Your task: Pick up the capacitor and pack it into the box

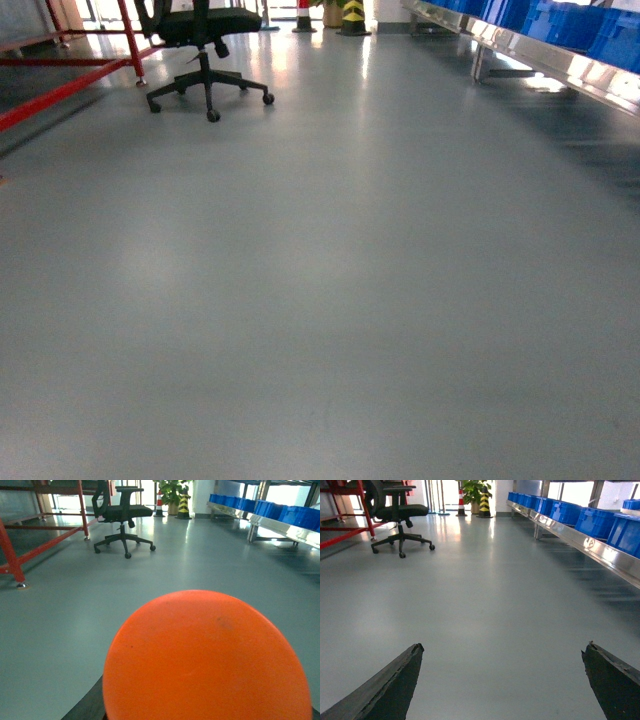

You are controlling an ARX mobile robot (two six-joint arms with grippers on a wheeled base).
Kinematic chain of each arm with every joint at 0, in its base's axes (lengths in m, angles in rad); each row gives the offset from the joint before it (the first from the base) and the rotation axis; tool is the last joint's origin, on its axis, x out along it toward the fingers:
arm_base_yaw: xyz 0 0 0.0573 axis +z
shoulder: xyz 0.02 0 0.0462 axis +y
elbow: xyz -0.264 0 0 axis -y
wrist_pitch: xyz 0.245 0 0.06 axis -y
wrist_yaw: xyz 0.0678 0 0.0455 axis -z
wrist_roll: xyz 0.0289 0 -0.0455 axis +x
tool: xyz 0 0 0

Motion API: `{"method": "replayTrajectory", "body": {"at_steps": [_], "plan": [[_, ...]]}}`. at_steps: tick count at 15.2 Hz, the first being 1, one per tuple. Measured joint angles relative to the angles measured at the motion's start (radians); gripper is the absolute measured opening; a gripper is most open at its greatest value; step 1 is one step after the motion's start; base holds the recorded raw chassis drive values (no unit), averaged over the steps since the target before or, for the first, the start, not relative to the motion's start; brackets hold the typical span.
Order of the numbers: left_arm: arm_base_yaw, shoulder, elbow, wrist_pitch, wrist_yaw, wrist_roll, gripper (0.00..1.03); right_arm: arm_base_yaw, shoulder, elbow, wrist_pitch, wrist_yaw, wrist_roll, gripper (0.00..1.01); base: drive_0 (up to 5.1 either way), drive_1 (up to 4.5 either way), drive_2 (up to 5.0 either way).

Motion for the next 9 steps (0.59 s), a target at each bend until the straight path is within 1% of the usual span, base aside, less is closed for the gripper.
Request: {"method": "replayTrajectory", "body": {"at_steps": [9], "plan": [[0.0,0.0,0.0,0.001,0.001,0.0,0.44,0.0,0.0,0.0,-0.001,0.0,0.0,0.98,-4.9,2.47,2.5]]}}
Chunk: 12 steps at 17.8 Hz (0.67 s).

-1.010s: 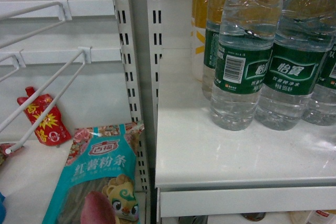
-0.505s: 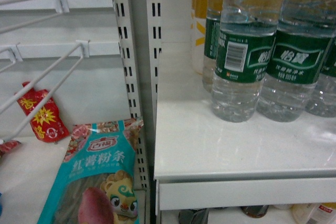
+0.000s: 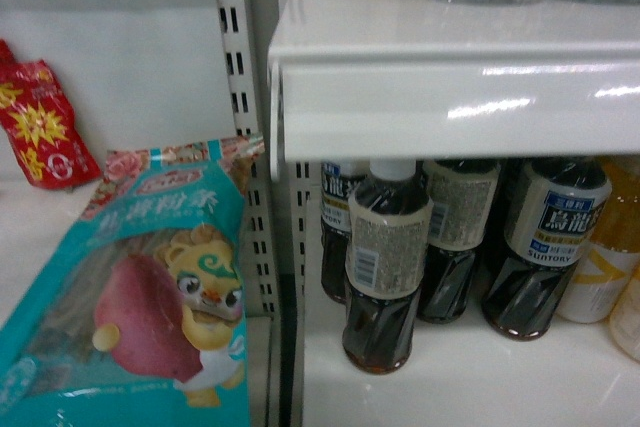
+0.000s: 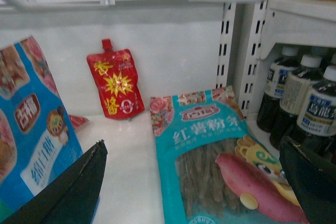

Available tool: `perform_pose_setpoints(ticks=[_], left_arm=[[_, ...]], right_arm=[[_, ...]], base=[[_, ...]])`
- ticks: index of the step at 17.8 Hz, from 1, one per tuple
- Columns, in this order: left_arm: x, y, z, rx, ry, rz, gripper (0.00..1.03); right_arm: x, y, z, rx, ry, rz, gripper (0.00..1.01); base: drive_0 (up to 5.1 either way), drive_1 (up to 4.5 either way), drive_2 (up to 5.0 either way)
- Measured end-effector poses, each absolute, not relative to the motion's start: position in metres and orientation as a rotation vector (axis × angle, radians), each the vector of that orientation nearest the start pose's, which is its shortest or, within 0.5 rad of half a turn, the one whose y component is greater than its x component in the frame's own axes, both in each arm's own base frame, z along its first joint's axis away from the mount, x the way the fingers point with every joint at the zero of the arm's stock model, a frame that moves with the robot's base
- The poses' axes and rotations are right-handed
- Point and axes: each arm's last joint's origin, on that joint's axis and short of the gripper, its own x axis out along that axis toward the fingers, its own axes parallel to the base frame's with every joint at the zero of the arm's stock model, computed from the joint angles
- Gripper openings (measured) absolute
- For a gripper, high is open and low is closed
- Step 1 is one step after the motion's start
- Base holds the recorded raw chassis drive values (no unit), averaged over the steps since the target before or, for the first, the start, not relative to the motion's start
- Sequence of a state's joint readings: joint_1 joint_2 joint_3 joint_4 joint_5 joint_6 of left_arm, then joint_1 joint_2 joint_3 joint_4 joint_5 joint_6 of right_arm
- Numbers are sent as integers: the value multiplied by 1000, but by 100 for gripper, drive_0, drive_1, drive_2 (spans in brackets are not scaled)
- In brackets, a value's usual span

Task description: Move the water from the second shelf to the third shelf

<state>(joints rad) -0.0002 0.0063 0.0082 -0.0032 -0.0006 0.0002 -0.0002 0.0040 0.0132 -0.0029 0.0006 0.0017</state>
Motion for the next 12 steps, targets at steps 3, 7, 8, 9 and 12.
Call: perform_pose_setpoints(ticks=[3, 7, 8, 9, 12], left_arm=[[98, 0, 166, 0, 1, 1, 98], [98, 0, 165, 0, 5, 0, 98], [98, 0, 165, 0, 4, 0, 98], [98, 0, 165, 0, 4, 0, 98], [98, 0, 165, 0, 4, 0, 98]], right_arm=[[97, 0, 167, 1, -5, 0, 98], [97, 0, 167, 1, -2, 0, 98], [97, 0, 167, 1, -3, 0, 98], [97, 0, 167, 1, -3, 0, 98], [97, 0, 167, 1, -4, 0, 98]], base=[[0, 0, 0], [0, 0, 0], [0, 0, 0], [0, 0, 0], [0, 0, 0]])
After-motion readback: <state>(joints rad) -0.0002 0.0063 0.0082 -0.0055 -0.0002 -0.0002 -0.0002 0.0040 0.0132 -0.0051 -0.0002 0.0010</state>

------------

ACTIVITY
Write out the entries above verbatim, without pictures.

WRITTEN RESPONSE
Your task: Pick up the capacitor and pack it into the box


You are controlling an ARX mobile robot (two six-joint arms with grippers on a wheeled base).
Kinematic chain of each arm with every joint at 0, in its base's axes (lengths in m, angles in rad); each row gives the offset from the joint before it (the first from the base) and the rotation axis; tool is the last joint's origin, on its axis, x out along it toward the fingers:
arm_base_yaw: xyz 0 0 0.0573 axis +z
shoulder: xyz 0.02 0 0.0462 axis +y
elbow: xyz -0.264 0 0 axis -y
wrist_pitch: xyz 0.245 0 0.06 axis -y
wrist_yaw: xyz 0.0678 0 0.0455 axis -z
wrist_roll: xyz 0.0289 0 -0.0455 axis +x
tool: xyz 0 0 0

Motion API: `{"method": "replayTrajectory", "body": {"at_steps": [_], "plan": [[_, ...]]}}`. at_steps: tick count at 15.2 Hz, the first being 1, one per tuple. Measured joint angles relative to the angles measured at the motion's start (radians); gripper is the absolute measured opening; a gripper is most open at its greatest value; step 1 is one step after the motion's start; base holds the recorded raw chassis drive values (no unit), averaged over the steps since the target before or, for the first, the start, not relative to the motion's start; brackets hold the typical span.
Order of the numbers: left_arm: arm_base_yaw, shoulder, elbow, wrist_pitch, wrist_yaw, wrist_roll, gripper (0.00..1.03); right_arm: arm_base_yaw, shoulder, elbow, wrist_pitch, wrist_yaw, wrist_roll, gripper (0.00..1.01); base: drive_0 (up to 5.1 either way), drive_1 (up to 4.5 either way), drive_2 (up to 5.0 either way).

Motion for the next 9 steps (0.59 s), a target at each bend until the straight path is within 1% of the usual span, base aside, less is closed for the gripper.
Request: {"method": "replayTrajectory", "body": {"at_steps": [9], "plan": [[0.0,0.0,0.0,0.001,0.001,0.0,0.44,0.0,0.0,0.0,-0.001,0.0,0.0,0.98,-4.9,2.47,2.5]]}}
Chunk: 12 steps at 17.8 Hz (0.67 s).

-1.010s: 
-0.505s: 
+0.000s: 
+0.000s: 

Available tool: `perform_pose_setpoints(ticks=[_], left_arm=[[_, ...]], right_arm=[[_, ...]], base=[[_, ...]])`
- ticks: index of the step at 17.8 Hz, from 1, one per tuple
- Columns, in this order: left_arm: x, y, z, rx, ry, rz, gripper (0.00..1.03); right_arm: x, y, z, rx, ry, rz, gripper (0.00..1.01); base: drive_0 (up to 5.1 either way), drive_1 (up to 4.5 either way), drive_2 (up to 5.0 either way)
- Measured end-effector poses, each absolute, not relative to the motion's start: position in metres and orientation as a rotation vector (axis × angle, radians), each the vector of that orientation nearest the start pose's, which is its shortest or, within 0.5 rad of half a turn, the one whose y component is greater than its x component in the frame's own axes, both in each arm's own base frame, z along its first joint's axis away from the mount, x the way the fingers point with every joint at the zero of the arm's stock model, a frame that moves with the robot's base
- The poses' axes and rotations are right-handed
- Point and axes: each arm's last joint's origin, on that joint's axis and short of the gripper, its own x axis out along that axis toward the fingers, its own axes parallel to the base frame's with every joint at the zero of the arm's stock model, computed from the joint angles
- Gripper openings (measured) absolute
- For a gripper, high is open and low is closed
- Step 1 is one step after the motion's start
- Base holds the recorded raw chassis drive values (no unit), averaged over the steps since the target before or, for the first, the start, not relative to the motion's start
- Sequence of a state's joint readings: joint_1 joint_2 joint_3 joint_4 joint_5 joint_6 of left_arm, then joint_1 joint_2 joint_3 joint_4 joint_5 joint_6 of right_arm
- Numbers are sent as integers: the value multiplied by 1000, but by 100 for gripper, drive_0, drive_1, drive_2 (spans in brackets are not scaled)
- In brackets, a value's usual span

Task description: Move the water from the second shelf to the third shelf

<state>(joints rad) -0.0002 0.0063 0.0082 -0.0032 -0.0006 0.0002 -0.0002 0.0040 0.0132 -0.0029 0.0006 0.0017</state>
Motion for the next 12 steps, targets at steps 3, 7, 8, 9 and 12.
Call: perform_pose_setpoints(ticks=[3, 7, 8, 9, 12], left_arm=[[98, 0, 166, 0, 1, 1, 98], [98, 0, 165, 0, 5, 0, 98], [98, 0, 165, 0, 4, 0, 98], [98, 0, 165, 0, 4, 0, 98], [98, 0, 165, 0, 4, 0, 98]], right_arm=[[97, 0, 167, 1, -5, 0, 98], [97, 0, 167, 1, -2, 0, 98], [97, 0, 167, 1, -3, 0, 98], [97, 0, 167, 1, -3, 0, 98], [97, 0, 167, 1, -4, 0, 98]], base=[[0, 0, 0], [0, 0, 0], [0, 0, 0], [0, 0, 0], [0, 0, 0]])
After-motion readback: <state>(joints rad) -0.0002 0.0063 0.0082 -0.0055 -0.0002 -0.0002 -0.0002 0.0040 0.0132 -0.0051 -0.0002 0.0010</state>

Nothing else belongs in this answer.